TASK OBJECTIVE:
Each entry below is to be copied verbatim, with no line missing.

DATA FOR PROCESSING:

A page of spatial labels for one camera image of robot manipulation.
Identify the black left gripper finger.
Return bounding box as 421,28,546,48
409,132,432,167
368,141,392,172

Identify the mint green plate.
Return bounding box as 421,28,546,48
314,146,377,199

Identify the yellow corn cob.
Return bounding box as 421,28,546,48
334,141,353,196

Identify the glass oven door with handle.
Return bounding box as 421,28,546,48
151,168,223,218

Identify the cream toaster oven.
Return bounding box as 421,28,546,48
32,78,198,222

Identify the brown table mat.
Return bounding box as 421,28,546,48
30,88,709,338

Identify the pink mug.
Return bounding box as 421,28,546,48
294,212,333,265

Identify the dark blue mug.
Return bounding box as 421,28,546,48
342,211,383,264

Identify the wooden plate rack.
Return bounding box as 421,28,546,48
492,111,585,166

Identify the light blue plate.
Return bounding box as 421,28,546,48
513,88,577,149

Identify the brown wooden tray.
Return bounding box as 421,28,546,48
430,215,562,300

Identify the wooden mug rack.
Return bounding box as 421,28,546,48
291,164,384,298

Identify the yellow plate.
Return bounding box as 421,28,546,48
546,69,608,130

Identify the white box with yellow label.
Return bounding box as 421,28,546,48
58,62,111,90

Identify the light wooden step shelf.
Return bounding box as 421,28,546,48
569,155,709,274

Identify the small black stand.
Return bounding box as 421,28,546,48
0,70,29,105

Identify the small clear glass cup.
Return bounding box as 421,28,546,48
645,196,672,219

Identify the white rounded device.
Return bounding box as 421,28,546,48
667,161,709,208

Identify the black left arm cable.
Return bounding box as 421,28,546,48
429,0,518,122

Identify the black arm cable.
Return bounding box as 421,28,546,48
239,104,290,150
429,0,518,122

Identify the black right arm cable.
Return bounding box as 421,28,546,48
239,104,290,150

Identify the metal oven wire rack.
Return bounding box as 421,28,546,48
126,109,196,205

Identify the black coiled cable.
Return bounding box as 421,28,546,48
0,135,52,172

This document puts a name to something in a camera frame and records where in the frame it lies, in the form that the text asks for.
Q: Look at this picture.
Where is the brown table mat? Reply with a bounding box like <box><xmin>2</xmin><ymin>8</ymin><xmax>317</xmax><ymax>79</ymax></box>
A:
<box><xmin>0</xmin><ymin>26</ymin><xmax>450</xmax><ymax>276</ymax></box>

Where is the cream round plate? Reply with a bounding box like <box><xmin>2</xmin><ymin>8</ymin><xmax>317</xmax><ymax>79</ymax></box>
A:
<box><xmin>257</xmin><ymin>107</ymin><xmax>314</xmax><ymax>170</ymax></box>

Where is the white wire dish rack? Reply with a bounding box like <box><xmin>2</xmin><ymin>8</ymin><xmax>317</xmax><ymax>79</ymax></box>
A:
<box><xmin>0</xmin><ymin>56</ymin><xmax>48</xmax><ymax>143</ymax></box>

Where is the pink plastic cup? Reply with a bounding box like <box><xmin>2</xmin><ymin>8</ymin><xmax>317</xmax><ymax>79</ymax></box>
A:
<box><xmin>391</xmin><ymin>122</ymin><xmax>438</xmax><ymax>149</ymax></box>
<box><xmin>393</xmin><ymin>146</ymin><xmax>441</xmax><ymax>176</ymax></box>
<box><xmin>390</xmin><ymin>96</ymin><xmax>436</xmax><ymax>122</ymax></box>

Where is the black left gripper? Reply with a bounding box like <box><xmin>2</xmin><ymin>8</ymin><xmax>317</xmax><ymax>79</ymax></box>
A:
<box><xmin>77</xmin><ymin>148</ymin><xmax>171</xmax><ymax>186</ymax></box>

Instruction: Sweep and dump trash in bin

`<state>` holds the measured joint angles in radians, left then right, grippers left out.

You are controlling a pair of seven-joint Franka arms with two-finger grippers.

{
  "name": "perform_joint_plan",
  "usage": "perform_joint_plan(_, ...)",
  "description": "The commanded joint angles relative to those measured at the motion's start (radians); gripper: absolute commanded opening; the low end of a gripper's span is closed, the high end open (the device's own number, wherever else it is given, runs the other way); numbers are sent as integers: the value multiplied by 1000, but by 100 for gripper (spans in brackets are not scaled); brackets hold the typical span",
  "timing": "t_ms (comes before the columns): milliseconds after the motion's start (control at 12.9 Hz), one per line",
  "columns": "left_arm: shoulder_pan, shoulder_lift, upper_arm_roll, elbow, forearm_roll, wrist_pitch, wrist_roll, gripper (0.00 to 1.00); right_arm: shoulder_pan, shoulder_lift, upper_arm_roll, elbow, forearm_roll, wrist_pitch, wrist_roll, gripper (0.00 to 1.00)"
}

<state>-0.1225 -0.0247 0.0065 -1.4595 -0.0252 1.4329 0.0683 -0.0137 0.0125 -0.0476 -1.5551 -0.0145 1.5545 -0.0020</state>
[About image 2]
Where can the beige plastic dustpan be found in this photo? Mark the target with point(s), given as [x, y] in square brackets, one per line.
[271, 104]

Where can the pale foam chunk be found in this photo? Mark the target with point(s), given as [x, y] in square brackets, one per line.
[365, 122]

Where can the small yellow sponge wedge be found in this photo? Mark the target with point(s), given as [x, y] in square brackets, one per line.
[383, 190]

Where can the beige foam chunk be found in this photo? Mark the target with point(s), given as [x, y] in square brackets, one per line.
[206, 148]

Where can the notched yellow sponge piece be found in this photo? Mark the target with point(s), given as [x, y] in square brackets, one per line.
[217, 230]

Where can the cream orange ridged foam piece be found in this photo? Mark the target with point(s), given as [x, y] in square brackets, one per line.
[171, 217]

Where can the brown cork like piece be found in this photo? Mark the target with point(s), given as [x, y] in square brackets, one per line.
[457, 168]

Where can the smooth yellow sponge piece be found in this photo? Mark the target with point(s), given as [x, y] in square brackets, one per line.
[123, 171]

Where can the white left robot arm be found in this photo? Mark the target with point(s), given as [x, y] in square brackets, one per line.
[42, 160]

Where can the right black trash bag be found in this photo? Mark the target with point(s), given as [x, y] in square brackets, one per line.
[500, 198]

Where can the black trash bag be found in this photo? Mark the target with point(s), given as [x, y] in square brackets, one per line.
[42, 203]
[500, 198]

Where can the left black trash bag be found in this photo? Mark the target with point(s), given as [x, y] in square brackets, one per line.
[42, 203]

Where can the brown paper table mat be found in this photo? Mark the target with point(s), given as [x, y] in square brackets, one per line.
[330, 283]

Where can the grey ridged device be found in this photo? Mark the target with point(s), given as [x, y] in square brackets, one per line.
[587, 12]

ANSWER SPACE:
A page of spatial labels for one camera image of robot manipulation.
Identify the black left gripper finger.
Return bounding box as 421,28,546,48
409,132,432,167
368,141,392,172

Identify the mint green plate.
Return bounding box as 421,28,546,48
314,146,377,199

Identify the yellow corn cob.
Return bounding box as 421,28,546,48
334,141,353,196

Identify the glass oven door with handle.
Return bounding box as 421,28,546,48
151,168,223,218

Identify the cream toaster oven.
Return bounding box as 421,28,546,48
32,78,198,222

Identify the brown table mat.
Return bounding box as 421,28,546,48
30,88,709,338

Identify the pink mug.
Return bounding box as 421,28,546,48
294,212,333,265

Identify the dark blue mug.
Return bounding box as 421,28,546,48
342,211,383,264

Identify the wooden plate rack.
Return bounding box as 421,28,546,48
492,111,585,166

Identify the light blue plate.
Return bounding box as 421,28,546,48
513,88,577,149

Identify the brown wooden tray.
Return bounding box as 421,28,546,48
430,215,562,300

Identify the wooden mug rack.
Return bounding box as 421,28,546,48
291,164,384,298

Identify the yellow plate.
Return bounding box as 421,28,546,48
546,69,608,130

Identify the white box with yellow label.
Return bounding box as 421,28,546,48
58,62,111,90

Identify the light wooden step shelf.
Return bounding box as 421,28,546,48
569,155,709,274

Identify the small black stand.
Return bounding box as 421,28,546,48
0,70,29,105

Identify the small clear glass cup.
Return bounding box as 421,28,546,48
645,196,672,219

Identify the white rounded device.
Return bounding box as 421,28,546,48
667,161,709,208

Identify the black left arm cable.
Return bounding box as 421,28,546,48
429,0,518,122

Identify the black arm cable.
Return bounding box as 421,28,546,48
239,104,290,150
429,0,518,122

Identify the black right arm cable.
Return bounding box as 421,28,546,48
239,104,290,150

Identify the metal oven wire rack.
Return bounding box as 421,28,546,48
126,109,196,205

Identify the black coiled cable.
Return bounding box as 421,28,546,48
0,135,52,172

This document puts a name to something in a camera frame and records where in the frame it lies, in the form that the text asks for.
Q: Look at this picture.
Where is the brown table mat? Reply with a bounding box like <box><xmin>2</xmin><ymin>8</ymin><xmax>317</xmax><ymax>79</ymax></box>
A:
<box><xmin>0</xmin><ymin>26</ymin><xmax>450</xmax><ymax>276</ymax></box>

Where is the cream round plate? Reply with a bounding box like <box><xmin>2</xmin><ymin>8</ymin><xmax>317</xmax><ymax>79</ymax></box>
A:
<box><xmin>257</xmin><ymin>107</ymin><xmax>314</xmax><ymax>170</ymax></box>

Where is the white wire dish rack? Reply with a bounding box like <box><xmin>2</xmin><ymin>8</ymin><xmax>317</xmax><ymax>79</ymax></box>
A:
<box><xmin>0</xmin><ymin>56</ymin><xmax>48</xmax><ymax>143</ymax></box>

Where is the pink plastic cup? Reply with a bounding box like <box><xmin>2</xmin><ymin>8</ymin><xmax>317</xmax><ymax>79</ymax></box>
A:
<box><xmin>391</xmin><ymin>122</ymin><xmax>438</xmax><ymax>149</ymax></box>
<box><xmin>393</xmin><ymin>146</ymin><xmax>441</xmax><ymax>176</ymax></box>
<box><xmin>390</xmin><ymin>96</ymin><xmax>436</xmax><ymax>122</ymax></box>

Where is the black left gripper? Reply with a bounding box like <box><xmin>2</xmin><ymin>8</ymin><xmax>317</xmax><ymax>79</ymax></box>
A:
<box><xmin>77</xmin><ymin>148</ymin><xmax>171</xmax><ymax>186</ymax></box>

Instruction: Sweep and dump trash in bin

`<state>` holds the measured joint angles in radians, left then right, grippers left out.

You are controlling a pair of seven-joint Franka arms with two-finger grippers.

{
  "name": "perform_joint_plan",
  "usage": "perform_joint_plan(_, ...)",
  "description": "The commanded joint angles relative to those measured at the motion's start (radians); gripper: absolute commanded opening; the low end of a gripper's span is closed, the high end open (the device's own number, wherever else it is given, runs the other way); numbers are sent as integers: the value multiplied by 1000, but by 100 for gripper (spans in brackets are not scaled); brackets hold the typical span",
  "timing": "t_ms (comes before the columns): milliseconds after the motion's start (control at 12.9 Hz), one per line",
  "columns": "left_arm: shoulder_pan, shoulder_lift, upper_arm_roll, elbow, forearm_roll, wrist_pitch, wrist_roll, gripper (0.00 to 1.00); right_arm: shoulder_pan, shoulder_lift, upper_arm_roll, elbow, forearm_roll, wrist_pitch, wrist_roll, gripper (0.00 to 1.00)"
}

<state>-0.1225 -0.0247 0.0065 -1.4595 -0.0252 1.4329 0.0683 -0.0137 0.0125 -0.0476 -1.5551 -0.0145 1.5545 -0.0020</state>
[About image 2]
Where can the beige plastic dustpan be found in this photo? Mark the target with point(s), given as [x, y] in square brackets, one per line.
[271, 104]

Where can the pale foam chunk be found in this photo? Mark the target with point(s), given as [x, y] in square brackets, one per line.
[365, 122]

Where can the small yellow sponge wedge be found in this photo? Mark the target with point(s), given as [x, y] in square brackets, one per line.
[383, 190]

Where can the beige foam chunk be found in this photo? Mark the target with point(s), given as [x, y] in square brackets, one per line.
[206, 148]

Where can the notched yellow sponge piece be found in this photo? Mark the target with point(s), given as [x, y] in square brackets, one per line.
[217, 230]

Where can the cream orange ridged foam piece be found in this photo? Mark the target with point(s), given as [x, y] in square brackets, one per line.
[171, 217]

Where can the brown cork like piece be found in this photo? Mark the target with point(s), given as [x, y] in square brackets, one per line.
[457, 168]

Where can the smooth yellow sponge piece be found in this photo? Mark the target with point(s), given as [x, y] in square brackets, one per line.
[123, 171]

Where can the white left robot arm be found in this photo? Mark the target with point(s), given as [x, y] in square brackets, one per line.
[42, 160]

Where can the right black trash bag be found in this photo? Mark the target with point(s), given as [x, y] in square brackets, one per line.
[500, 198]

Where can the black trash bag be found in this photo? Mark the target with point(s), given as [x, y] in square brackets, one per line.
[42, 203]
[500, 198]

Where can the left black trash bag be found in this photo? Mark the target with point(s), given as [x, y] in square brackets, one per line.
[42, 203]

Where can the brown paper table mat be found in this photo? Mark the target with point(s), given as [x, y] in square brackets, one per line.
[330, 283]

Where can the grey ridged device be found in this photo? Mark the target with point(s), given as [x, y] in square brackets, one per line.
[587, 12]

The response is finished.